Try it. A verbatim copy of the data below is the required output.
*** Information provided
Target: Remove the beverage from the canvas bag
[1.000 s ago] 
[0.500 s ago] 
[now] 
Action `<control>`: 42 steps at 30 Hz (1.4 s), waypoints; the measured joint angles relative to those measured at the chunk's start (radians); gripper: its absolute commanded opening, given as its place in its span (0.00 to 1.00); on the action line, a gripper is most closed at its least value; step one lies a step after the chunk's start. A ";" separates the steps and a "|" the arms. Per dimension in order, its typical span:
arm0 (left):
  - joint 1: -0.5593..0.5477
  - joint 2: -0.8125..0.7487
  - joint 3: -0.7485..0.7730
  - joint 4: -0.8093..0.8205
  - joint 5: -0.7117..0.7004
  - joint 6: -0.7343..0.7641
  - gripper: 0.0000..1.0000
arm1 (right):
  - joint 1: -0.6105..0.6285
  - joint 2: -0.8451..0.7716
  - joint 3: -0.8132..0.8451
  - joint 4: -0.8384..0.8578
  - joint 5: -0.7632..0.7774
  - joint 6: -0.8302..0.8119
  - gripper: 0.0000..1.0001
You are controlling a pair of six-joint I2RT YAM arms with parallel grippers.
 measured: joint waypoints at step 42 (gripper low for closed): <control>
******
Your solution.
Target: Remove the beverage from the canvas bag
[1.000 s ago] 
[0.500 s ago] 
[now] 
Action `<control>`: 42 steps at 30 Hz (1.4 s), waypoints; the measured joint angles relative to those measured at the chunk's start (radians); gripper: its absolute commanded opening, given as its place in its span (0.00 to 1.00); on the action line, a gripper is most closed at its least value; step one lies a step after the chunk's start. A ";" separates the steps and a "|" the arms. Per dimension in order, its typical span:
arm0 (left):
  - joint 1: -0.5593..0.5477
  - joint 2: -0.8125..0.7487
  - joint 3: -0.7485..0.7730
  - joint 4: -0.8093..0.8205
  - joint 5: -0.7117..0.7004
  - joint 6: -0.7343..0.7641
  - gripper: 0.0000..1.0000
arm1 (right):
  - joint 1: -0.6105..0.6285
  - joint 2: -0.8451..0.7716
  - joint 3: -0.8132..0.8451
  - joint 4: -0.8384..0.8578
  - joint 5: -0.7632..0.7774
  - joint 6: -0.8302..0.8119
  - gripper: 0.0000..1.0001
You are controlling a pair of six-joint I2RT YAM arms with parallel grippers.
 measured: joint waypoints at step 42 (gripper low for closed): <control>

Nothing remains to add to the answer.